Forgive ourselves when we make mistakes Forgiving ourselves is perhaps the truest act of self-compassion. It allows us to move forward without the burden of our past. Sometimes I can see that Jake is heavy with the regret of something he has done and I suggest to him that he can forgive himself. My post about forgiveness explains more.
Give ourselves what we need Perhaps we feel in need of help, rest or a good laugh over our favourite comedy show. When we honour our needs, we honour ourselves. We can help our children to be aware of their needs and encourage them to be proactive in meeting them.
Do what feels right for ourselves This is about honouring what we know is true for us – from following our dreams (even when they don’t seem “realistic”) to listening to our intuition (even when it doesn’t match popular opinion). We can steer our children inwards to help them make authentic decisions for themselves. My post about intuition may give you ideas about how to do this.
Spend time with ourselves Just as we invest time in our friendships, we need to invest time in ourselves. Hanging out on our own gives us the quiet to hear our own voice instead of others’ for a while. For our children, this means allowing them plenty of unstructured, unscheduled time to potter as they wish.
Do things that bring us joy Our busy lives are often not set up for joy. We tend to prioritise what we think we should do over what lights us up. But it is in joy that we recognise ourselves and recharge. I think it’s important that we prioritise time for our children to do what brings them joy. For example, we can enrol them in the extra-curricular activities they want to go to – not the ones we think, for some reason, they should do. We can use joy as a criteria for planning their time and ours.
Surround ourselves with people who treat us well When we truly value ourselves, we expect other people to value us too. We don’t submit ourselves to others who are disrespectful or hostile. We care for ourselves by choosing kind company, people who lift us up. Children make many new friendships throughout childhood and will likely need our help to become discerning and make positive choices.
WHY IS SELF-LOVE SO IMPORTANT?
Self-love is not simply giving ourselves warm fuzzies to cheer ourselves up. It’s surely a happier life for those who love themselves – and that’s important but it’s not the only benefit. By loving ourselves, we build our strength to truly love another. We practise unconditional love for ourselves in order to be able to extend that love to others. My observation is that it is often those who appear toughest who are actually the weakest – unable to love themselves, they have little to give to others. The ways they are tough on themselves become the ways they are tough on others. Children who love themselves become rich sources of love for the other people in their lives.
As I near the end of this post, perhaps I have stumbled upon the answer to my question of how we can really tell whether our children love themselves. Maybe the depth of love they extend to others is reflective of the love they have for themselves?

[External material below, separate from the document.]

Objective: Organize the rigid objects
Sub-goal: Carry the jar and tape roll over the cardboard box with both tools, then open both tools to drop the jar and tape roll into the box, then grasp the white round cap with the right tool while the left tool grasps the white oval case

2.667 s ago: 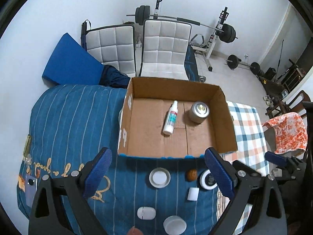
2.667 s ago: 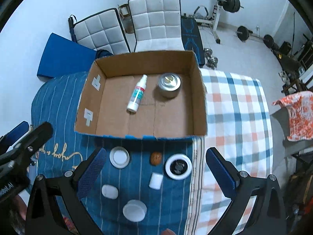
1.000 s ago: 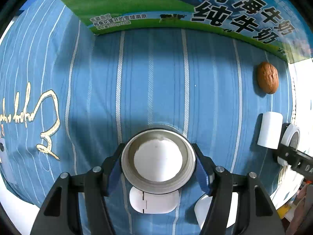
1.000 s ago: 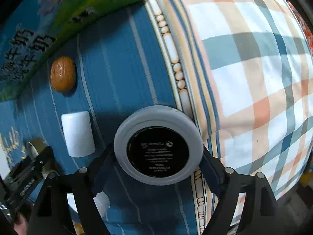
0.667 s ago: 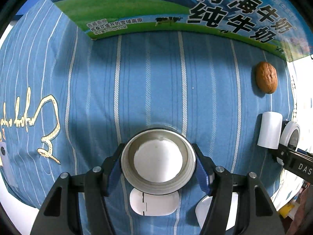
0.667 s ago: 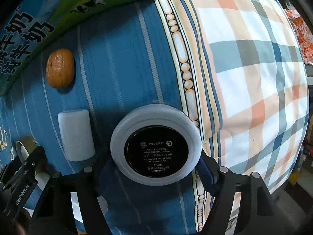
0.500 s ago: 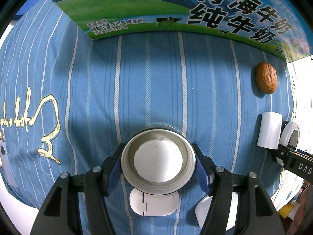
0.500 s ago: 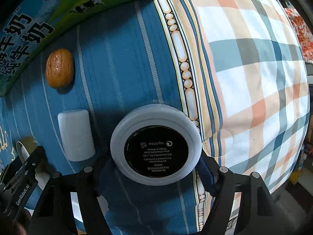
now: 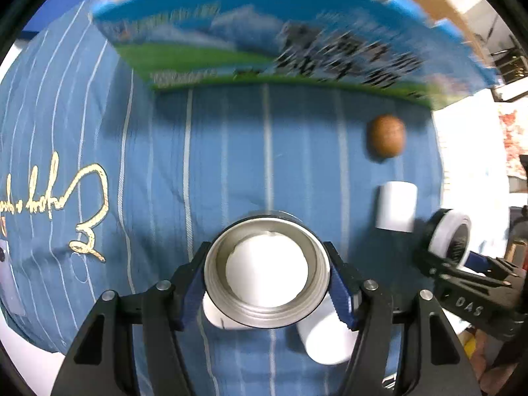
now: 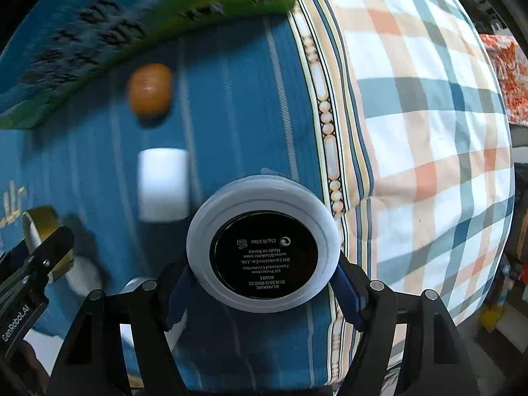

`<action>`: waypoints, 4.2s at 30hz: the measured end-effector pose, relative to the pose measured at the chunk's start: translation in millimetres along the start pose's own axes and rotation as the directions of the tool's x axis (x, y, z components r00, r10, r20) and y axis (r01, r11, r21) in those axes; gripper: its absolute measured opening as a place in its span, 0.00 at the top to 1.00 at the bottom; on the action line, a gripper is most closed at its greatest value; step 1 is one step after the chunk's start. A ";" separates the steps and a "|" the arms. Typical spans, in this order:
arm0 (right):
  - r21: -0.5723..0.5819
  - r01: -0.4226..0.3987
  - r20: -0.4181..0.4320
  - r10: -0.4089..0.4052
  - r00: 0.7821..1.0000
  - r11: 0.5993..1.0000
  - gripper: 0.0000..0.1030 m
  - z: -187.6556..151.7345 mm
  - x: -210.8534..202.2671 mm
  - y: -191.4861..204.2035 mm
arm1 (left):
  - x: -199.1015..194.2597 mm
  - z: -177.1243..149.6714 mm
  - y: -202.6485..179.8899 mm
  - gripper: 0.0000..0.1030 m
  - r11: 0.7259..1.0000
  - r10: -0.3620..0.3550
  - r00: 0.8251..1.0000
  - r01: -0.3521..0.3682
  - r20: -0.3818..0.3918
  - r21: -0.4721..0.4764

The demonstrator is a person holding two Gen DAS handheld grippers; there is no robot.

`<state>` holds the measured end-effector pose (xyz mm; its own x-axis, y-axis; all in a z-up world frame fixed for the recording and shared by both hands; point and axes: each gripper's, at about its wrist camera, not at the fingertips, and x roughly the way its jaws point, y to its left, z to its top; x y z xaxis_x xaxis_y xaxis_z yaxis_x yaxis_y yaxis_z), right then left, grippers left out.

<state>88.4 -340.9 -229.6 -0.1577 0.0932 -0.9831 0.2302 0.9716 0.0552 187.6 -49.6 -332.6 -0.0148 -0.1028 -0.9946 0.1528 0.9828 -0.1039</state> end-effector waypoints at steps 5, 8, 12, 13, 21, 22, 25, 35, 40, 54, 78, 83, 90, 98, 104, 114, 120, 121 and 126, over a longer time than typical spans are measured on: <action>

IN SUMMARY – OUR ROLE AS PARENTS
In those moments when loving ourselves is hard, it may help us to remember that the Universe created us from Love, exactly the way it wanted us to be. Self-Love is not about building up our egos by counting up our successes and wonderfulnesses. It is about knowing we are successful and wonderful regardless of what we do because we were made that way. Our role as parents is to reflect our children’s lovability back to them so they have no doubt of it. It is also to model self-love so that they may see what it really means to love themselves through the various circumstances of life.